Task directions: Pictures stay out; everything else from the first line of the entries down through the line with "Query: tiled floor" gets copied exactly.

====== Records supplied ======

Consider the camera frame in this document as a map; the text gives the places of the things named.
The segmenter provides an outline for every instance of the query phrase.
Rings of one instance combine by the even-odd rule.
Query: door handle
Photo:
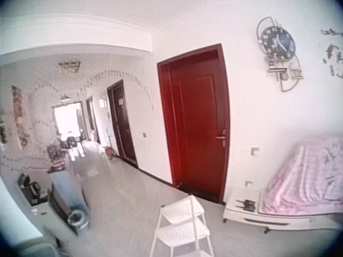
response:
[[[214,137],[217,140],[222,140],[222,144],[223,144],[224,148],[225,148],[225,140],[226,140],[225,134],[226,134],[226,130],[223,130],[223,134],[222,135],[217,135],[216,137]]]

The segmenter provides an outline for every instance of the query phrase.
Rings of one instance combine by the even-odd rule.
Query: ceiling light
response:
[[[70,62],[59,62],[59,73],[60,74],[71,74],[77,73],[80,68],[80,61],[70,61]]]

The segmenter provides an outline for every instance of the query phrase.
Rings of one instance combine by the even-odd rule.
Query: chair
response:
[[[183,257],[214,257],[204,212],[204,208],[193,195],[162,206],[149,256],[153,257],[156,241],[160,239],[170,247],[170,257],[174,256],[175,247],[192,242],[195,242],[196,245],[195,252],[183,255]],[[160,228],[162,217],[171,225]],[[199,240],[203,238],[207,239],[211,255],[200,250]]]

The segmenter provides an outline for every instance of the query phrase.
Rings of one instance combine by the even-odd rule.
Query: door
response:
[[[133,147],[123,80],[117,82],[107,89],[113,130],[118,143],[118,150],[121,158],[135,167],[137,159],[135,148]]]
[[[86,99],[86,105],[87,105],[87,112],[88,112],[88,118],[90,120],[91,130],[95,132],[96,142],[101,143],[100,138],[99,138],[99,133],[98,133],[98,127],[96,125],[96,120],[95,120],[94,102],[93,102],[92,96]]]
[[[221,46],[162,62],[159,76],[174,185],[220,202],[229,147],[228,89]]]

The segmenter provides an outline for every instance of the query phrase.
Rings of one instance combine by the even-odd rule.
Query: tiled floor
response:
[[[74,168],[91,209],[91,226],[67,248],[74,257],[148,256],[159,207],[186,196],[162,184],[125,162],[108,161],[95,144],[86,144],[86,156],[77,157]],[[263,234],[263,228],[236,222],[223,224],[224,206],[200,200],[211,231],[216,257],[295,257],[318,256],[335,238],[329,230]],[[200,246],[206,249],[206,240]],[[175,256],[194,249],[193,245],[175,249]],[[155,255],[169,256],[163,243]]]

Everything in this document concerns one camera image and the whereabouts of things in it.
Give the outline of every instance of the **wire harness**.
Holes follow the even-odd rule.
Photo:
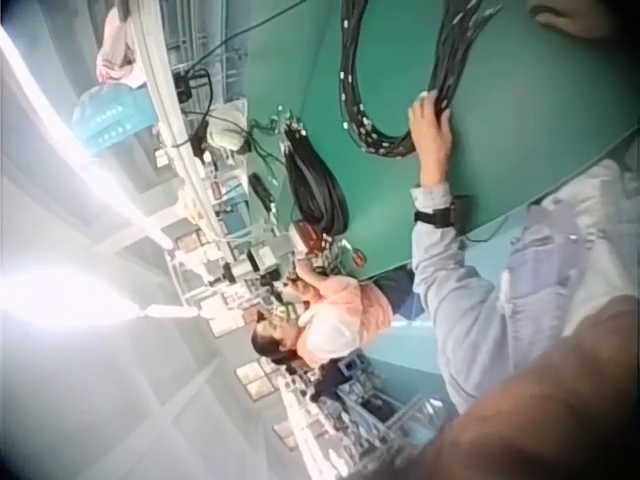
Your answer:
[[[471,47],[491,19],[496,6],[480,12],[483,0],[445,0],[435,48],[435,62],[428,90],[437,90],[438,118],[455,96]],[[403,158],[415,151],[411,136],[393,136],[377,128],[367,115],[358,87],[357,53],[360,28],[369,0],[342,0],[342,57],[340,95],[343,128],[364,152],[380,157]]]
[[[349,209],[336,177],[296,122],[284,126],[284,163],[295,206],[306,223],[336,237],[349,226]]]

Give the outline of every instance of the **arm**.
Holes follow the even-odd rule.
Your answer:
[[[334,305],[339,305],[350,316],[360,319],[362,298],[360,283],[345,275],[325,277],[313,271],[311,263],[301,260],[296,265],[298,276],[312,287],[318,289],[320,296]]]
[[[421,96],[409,111],[411,137],[420,160],[416,209],[430,213],[451,203],[446,182],[452,137],[449,113],[435,114],[435,94]],[[464,263],[453,227],[418,222],[412,236],[414,290],[434,323],[438,366],[459,411],[511,370],[506,321],[494,286]]]
[[[419,211],[431,212],[451,203],[446,183],[415,188],[411,194]],[[450,334],[454,326],[468,328],[480,316],[494,291],[491,282],[480,277],[475,268],[465,265],[461,241],[453,227],[436,229],[416,223],[412,234],[412,264],[414,290],[431,315],[436,334]]]

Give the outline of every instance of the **orange shirt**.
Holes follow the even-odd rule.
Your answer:
[[[391,326],[393,312],[382,292],[373,284],[360,284],[356,279],[342,275],[328,277],[317,292],[303,300],[311,305],[327,304],[340,309],[341,313],[359,323],[360,346],[369,342],[378,332]],[[298,355],[312,368],[322,365],[320,359],[311,352],[308,344],[309,328],[305,327],[298,339]]]

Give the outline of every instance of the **cable connector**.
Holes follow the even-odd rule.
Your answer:
[[[182,72],[173,72],[173,84],[178,95],[178,103],[184,105],[193,98],[193,90],[189,78]]]

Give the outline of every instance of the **denim jacket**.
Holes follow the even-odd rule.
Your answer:
[[[448,185],[412,190],[421,211],[447,207]],[[453,228],[416,223],[414,290],[431,316],[438,365],[458,411],[527,366],[563,332],[585,269],[585,249],[569,205],[531,207],[497,285],[465,265]]]

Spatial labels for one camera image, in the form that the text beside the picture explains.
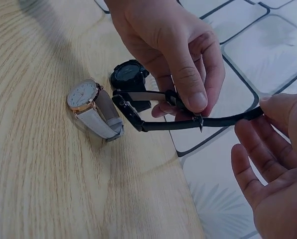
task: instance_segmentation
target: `fingernail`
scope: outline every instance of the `fingernail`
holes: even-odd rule
[[[264,96],[264,97],[262,97],[260,100],[261,101],[267,101],[267,100],[269,100],[271,98],[271,96]]]
[[[195,111],[202,111],[207,107],[207,98],[202,93],[195,93],[188,98],[189,106]]]

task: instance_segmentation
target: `white watch face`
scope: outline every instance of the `white watch face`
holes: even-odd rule
[[[94,99],[98,90],[99,89],[93,80],[83,81],[68,95],[68,105],[70,107],[80,107],[85,105]]]

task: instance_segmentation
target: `black digital watch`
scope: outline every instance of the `black digital watch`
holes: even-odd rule
[[[129,60],[114,68],[110,82],[117,91],[145,92],[149,72],[137,60]],[[138,113],[151,108],[150,101],[133,101],[130,104]]]

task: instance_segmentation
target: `watch dial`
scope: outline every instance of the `watch dial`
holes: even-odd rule
[[[70,107],[80,107],[93,99],[98,90],[94,81],[85,81],[71,91],[68,96],[68,105]]]
[[[117,73],[117,79],[119,81],[127,81],[135,77],[135,75],[139,72],[139,67],[134,64],[126,65],[122,67]]]

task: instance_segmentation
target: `black sports watch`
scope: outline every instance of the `black sports watch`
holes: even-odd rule
[[[145,78],[149,72],[137,60],[129,60],[114,68],[110,81],[113,88],[117,91],[136,91],[144,92]],[[138,113],[151,108],[150,101],[131,102]]]
[[[223,118],[207,118],[201,115],[196,115],[189,111],[178,93],[174,91],[158,92],[158,91],[113,91],[112,101],[116,107],[121,111],[125,118],[138,131],[148,132],[154,130],[178,130],[187,128],[203,127],[226,127],[235,125],[239,120],[253,120],[263,114],[260,107],[256,107],[250,111]],[[141,117],[130,107],[130,103],[134,101],[166,101],[172,106],[176,106],[182,111],[191,116],[192,119],[174,122],[147,122],[143,121]]]

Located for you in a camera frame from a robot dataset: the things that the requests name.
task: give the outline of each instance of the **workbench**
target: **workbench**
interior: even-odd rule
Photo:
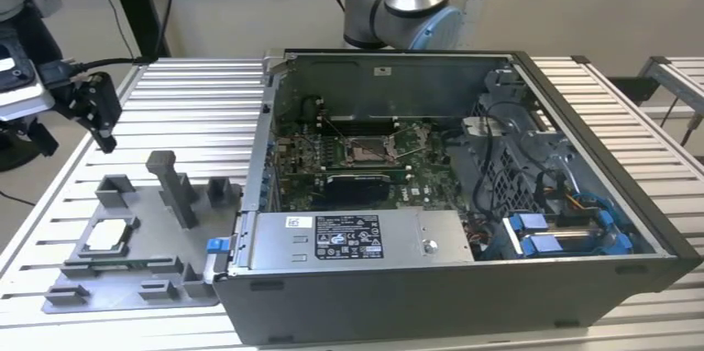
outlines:
[[[704,58],[652,57],[641,77],[652,77],[697,114],[704,114]]]
[[[643,115],[589,63],[536,58],[545,75],[704,254],[704,168]],[[107,174],[156,185],[144,161],[171,149],[194,184],[227,176],[244,184],[261,107],[261,60],[163,59],[135,67],[118,89],[124,112],[118,148],[106,155],[86,137],[0,255],[0,348],[235,349],[240,344],[222,306],[48,315],[41,294],[96,208]],[[589,328],[375,344],[318,350],[574,349],[704,347],[704,266],[661,293],[631,297]]]

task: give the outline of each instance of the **metal frame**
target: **metal frame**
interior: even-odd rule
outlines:
[[[158,47],[156,53],[154,53],[162,23],[159,13],[154,7],[154,0],[120,0],[120,4],[142,55],[155,55],[159,58],[171,57],[166,38]]]
[[[704,114],[704,58],[651,57],[640,76],[655,78],[697,114]]]
[[[688,154],[657,135],[647,117],[588,64],[569,57],[533,60],[689,245],[704,254],[704,180],[688,164]],[[72,250],[71,241],[96,207],[96,178],[106,172],[128,172],[139,176],[143,185],[155,182],[136,170],[143,167],[148,147],[172,147],[190,173],[230,176],[243,182],[252,141],[247,127],[259,112],[261,77],[258,60],[167,59],[148,70],[132,70],[120,87],[124,112],[115,128],[118,149],[104,155],[84,139],[0,255],[0,293],[17,295],[0,298],[0,337],[7,349],[95,349],[96,344],[123,349],[244,347],[220,306],[48,316],[40,313],[43,297],[36,293],[53,283],[52,264]],[[700,266],[668,290],[628,298],[586,329],[338,344],[333,348],[697,349],[704,344],[703,312]]]

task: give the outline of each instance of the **blue drive bracket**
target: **blue drive bracket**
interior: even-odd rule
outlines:
[[[228,238],[211,238],[206,245],[206,252],[210,254],[226,254],[230,252]]]
[[[544,236],[528,236],[520,241],[526,258],[545,257],[562,252],[557,238],[549,234]]]
[[[604,255],[628,255],[633,251],[633,243],[628,236],[620,231],[613,221],[610,213],[601,210],[598,212],[598,221],[606,229],[606,235],[601,239],[598,248]]]

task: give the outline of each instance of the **white wall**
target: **white wall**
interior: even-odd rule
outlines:
[[[106,0],[64,0],[47,25],[67,57],[127,55]],[[485,0],[474,48],[584,54],[604,73],[635,74],[653,54],[704,55],[701,26],[704,0]],[[341,30],[334,0],[175,0],[167,39],[176,56],[256,57],[270,47],[339,47]],[[110,71],[118,82],[127,67]]]
[[[610,75],[656,54],[704,55],[704,0],[486,0],[477,49],[586,55]]]
[[[166,0],[154,1],[162,11]],[[269,48],[341,47],[342,21],[334,0],[174,0],[167,40],[175,56],[258,57]]]

======

Response to the task:
Consider the camera frame in this document as a map; the text gives the places of the things named.
The segmenter provides an outline for every instance of the query phrase.
Rings of one instance combine by the even-odd rule.
Query: door handle
Photo:
response:
[[[214,137],[217,140],[222,140],[222,144],[223,144],[224,148],[225,148],[225,140],[226,140],[225,134],[226,134],[226,130],[223,130],[223,134],[222,135],[217,135],[216,137]]]

The segmenter provides an outline for every instance of the query phrase.
Rings of one instance combine by the even-odd rule.
Query: ceiling light
response:
[[[70,62],[59,62],[59,73],[60,74],[71,74],[77,73],[80,68],[80,61],[70,61]]]

The segmenter provides an outline for every instance of the query phrase.
Rings of one instance combine by the even-odd rule.
Query: chair
response:
[[[183,257],[214,257],[204,212],[204,208],[193,195],[162,206],[149,256],[153,257],[156,241],[160,239],[170,247],[170,257],[174,256],[175,247],[192,242],[195,242],[196,245],[195,252],[183,255]],[[160,228],[162,217],[171,225]],[[199,240],[203,238],[207,239],[211,255],[200,250]]]

The segmenter provides an outline for every instance of the query phrase.
Rings of one instance combine by the even-odd rule.
Query: door
response:
[[[133,147],[123,80],[117,82],[107,89],[113,130],[118,143],[118,150],[121,158],[135,167],[137,159],[135,148]]]
[[[86,99],[86,105],[87,105],[87,112],[88,112],[88,118],[90,120],[91,130],[95,132],[96,142],[101,143],[100,138],[99,138],[99,133],[98,133],[98,127],[96,125],[96,120],[95,120],[94,102],[93,102],[92,96]]]
[[[221,46],[162,62],[159,76],[174,185],[220,202],[229,147],[228,89]]]

The segmenter provides an outline for every instance of the query phrase.
Rings of one instance combine by the even-odd rule.
Query: tiled floor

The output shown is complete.